I'm currently running a Klipsch RW12-D. 
Was wondering about the difference between the two. I don't think I can get $2000 past the wife.
I wanted to know how the PB 12 plus would stack up against the 13 ultra being it's $500 less than the 13 Ultra.
Any thoughts would be good...thnx


----------



## recruit (May 9, 2009)

Hello and welcome to the Home Theatre Shack :T

I have not heard the new PB12+ but have owned a PB13Ultra and heard the older PB12+ and the Ultra driver was more refined for both movies and music and also had more headroom when needed, I would go for the Ultra subs any day if space was not a problem but it is a big beast but then again the PB12+ is not that much smaller but my money would be on the Ultra as the driver is the best SVS has made to date.


----------



## oldslow (Dec 28, 2010)

Thnx...after more reading it would appear you suggestion is right/good.
I think I will put the whole deal on the back burner and start saving the pennies...


----------



## drdoan (Aug 30, 2006)

Welcome to Home Theater Shack.
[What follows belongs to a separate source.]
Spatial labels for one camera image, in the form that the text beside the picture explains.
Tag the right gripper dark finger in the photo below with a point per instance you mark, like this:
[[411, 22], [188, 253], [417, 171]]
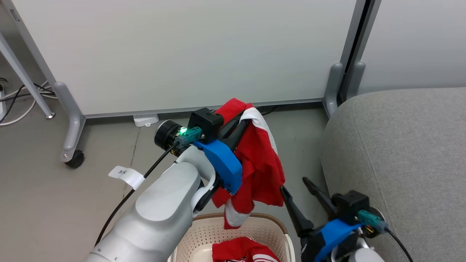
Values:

Have fun. Dennis


----------



## steve1616 (Apr 6, 2009)

The Pb13-ultra is awesome, but if you look at the cost to replace the woofers, the plus series woofer costs almost just as much. I wonder why such a huge cost difference because the amp and woofer don't make much of a cost difference according to the replacement charts. Maybe the plus is just a great deal, but I only have the ultra and all I can say is that it is great.


----------



## Tufelhundin (Jan 25, 2010)

I recommend emailing SVS with your room dimensions and maybe even a drawing of your room, let them know if its for HT or music or both and what you listen to and watch and at what volume and ask what they suggest. They will not try to over sale you. A PB12+ may be all you will ever need and if so...then there you go!

So, I wouldn't put it on the back burner as of yet, give SVS a shout, they respond fairly quickly and are great people to work with.

Good luck!


----------